Para Lilian Rodrigues
Dia
desses se celebrou o dia da Língua Portuguesa e entre os muitos comentários celebrativos
um desabono chamou-me a atenção: “Lamentavelmente não há muito o que comemorar
por aqui, pois temos visto frequentemente pessoas que não sabem ler, escrever e
interpretar textos na sua língua pátria, e isto é vergonhoso.” Há muitas
questões sócio-políticas que envolvem este fato. Mas o interesse de quem faz o desabono
não é entender as razões do fato. E eu não vou dar-me ao trabalho. Mas sempre
que me deparo com este tipo de desabono lanço o olhar a mim mesmo e me cobro
usar melhor a gramática, pois faço da escrita meu ofício. E, por mais vigilante
que eu me proponho a ser, sempre escorrego em seu uso, principalmente depois da
reforma. Eu, confesso, já não sei mais onde vão os acentos gramaticais, como se
usa o hífen. Minha dificuldade com o “l” e o “r” na fala sempre me trai na
escrita. E a virgula, se não vigio, se posta como lhe apraz. Eu me esforço por
escrever bem, e por dominar a gramática, mas como disse, é por ofício que
assumo tal empenho. Mas a língua não se resume ao uso da gramática, não se
expressa apenas na escrita. Ela é viva, é dinâmica, é rica. Fico observando meu
pai conversando com os vizinhos. Imagina um mineiro, um maranhense, um gaúcho,
todos com formação escolar precária, conversando e dando-se a entender. A sonoridade,
a entonação, o ritmo, a cadência, a expressão específica do lugar que cada um
emprega na fabulação compõem a nossa sinfônica língua portuguesa. Sim, nossa língua
é musical. Sua sonoridade cambiante de uma região a outra, sua oralidade carregada
de expressões próprias de um canto a outro a tornam uma sinfonia viva. É preciso
desentupir os ouvidos da gramática para saboreá-la em sua riqueza de tons. Minha
avó, analfabeta que era, dizia: “Nois veve”, “tauba”, “canhela” no lugar de “cadela”.

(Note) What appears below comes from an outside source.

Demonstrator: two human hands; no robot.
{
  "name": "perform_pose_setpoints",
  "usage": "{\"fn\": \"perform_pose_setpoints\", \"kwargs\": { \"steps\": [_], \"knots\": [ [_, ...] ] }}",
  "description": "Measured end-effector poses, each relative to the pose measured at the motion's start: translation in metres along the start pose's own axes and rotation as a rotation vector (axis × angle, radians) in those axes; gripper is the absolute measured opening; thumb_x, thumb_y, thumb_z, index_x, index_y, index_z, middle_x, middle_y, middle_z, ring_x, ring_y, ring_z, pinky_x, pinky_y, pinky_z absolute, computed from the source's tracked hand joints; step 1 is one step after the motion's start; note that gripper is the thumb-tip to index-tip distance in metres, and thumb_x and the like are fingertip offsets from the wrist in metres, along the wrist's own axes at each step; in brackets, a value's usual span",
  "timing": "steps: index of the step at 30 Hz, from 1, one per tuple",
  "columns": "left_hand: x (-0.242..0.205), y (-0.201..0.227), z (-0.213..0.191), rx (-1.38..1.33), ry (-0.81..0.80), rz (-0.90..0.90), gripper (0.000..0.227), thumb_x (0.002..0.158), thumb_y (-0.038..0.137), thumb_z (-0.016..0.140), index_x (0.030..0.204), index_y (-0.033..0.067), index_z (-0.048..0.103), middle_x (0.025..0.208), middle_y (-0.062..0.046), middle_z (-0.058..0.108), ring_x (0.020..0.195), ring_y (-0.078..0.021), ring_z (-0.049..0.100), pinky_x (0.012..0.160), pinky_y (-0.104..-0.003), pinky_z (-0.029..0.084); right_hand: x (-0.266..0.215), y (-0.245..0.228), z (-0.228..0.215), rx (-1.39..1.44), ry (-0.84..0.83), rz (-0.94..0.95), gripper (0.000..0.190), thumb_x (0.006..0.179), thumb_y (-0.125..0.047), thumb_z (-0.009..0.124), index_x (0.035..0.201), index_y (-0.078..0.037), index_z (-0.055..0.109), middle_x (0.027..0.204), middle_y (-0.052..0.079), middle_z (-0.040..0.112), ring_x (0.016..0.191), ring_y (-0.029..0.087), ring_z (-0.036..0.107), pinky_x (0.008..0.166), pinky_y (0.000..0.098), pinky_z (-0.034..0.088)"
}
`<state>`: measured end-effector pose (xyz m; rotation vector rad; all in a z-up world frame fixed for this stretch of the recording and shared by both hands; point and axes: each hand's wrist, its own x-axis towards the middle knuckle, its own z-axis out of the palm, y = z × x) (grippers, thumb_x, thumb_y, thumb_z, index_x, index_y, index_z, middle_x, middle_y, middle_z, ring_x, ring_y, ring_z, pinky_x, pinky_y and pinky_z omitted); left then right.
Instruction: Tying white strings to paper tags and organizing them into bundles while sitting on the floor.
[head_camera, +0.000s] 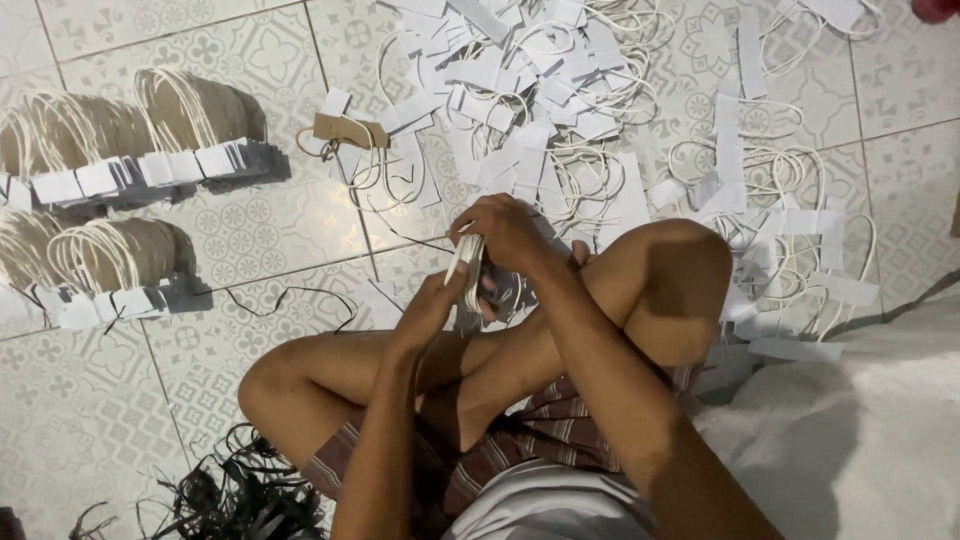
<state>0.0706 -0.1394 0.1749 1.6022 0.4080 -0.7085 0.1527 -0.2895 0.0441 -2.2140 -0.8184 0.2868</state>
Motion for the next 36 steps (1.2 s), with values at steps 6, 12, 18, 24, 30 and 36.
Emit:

Nunca me envergonhei de vó, nunca me envergonhei de pai e seu mineres. Não, eu
não tenho vergonha das pessoas que tornam a língua portuguesa maior que sua gramática. Eu que faço do ensino e da
escrita meus ofícios procuro dominá-la como convém a um escritor-professor, e
me cobro saber usá-la ante meus alunos e leitores em seus muitos modos: não
escrevo bilhetes de amor como se escreve uma petição, não deixo recado na porta
da geladeira como de estivesse me dirigindo ao papa. Embora me empenhe com a gramática,
eu amo o uso popular de nossa língua, suas oralidades, suas expressões, seus
desacertos com a oficialidade. Voltando a vó, ela dizia: “bicho prenhe, fio,
num si domina!” Dizia-me, também: “fio, num importa que ocê há di ser, faça por
ser o mió, memo num alcançando ser o mió.” Vó não lia, não escrevia, não
interpretava texto, falava o melhor português possível. Não consigo ser o
professor-escritor que gostaria de ser, mas não deixo de ter sempre em mente
seu ensino. Ser “mió” é algo que nunca se atinge, principalmente quando se
trabalha com algo tecido de vidas: Não há gramática que domine uma língua viva.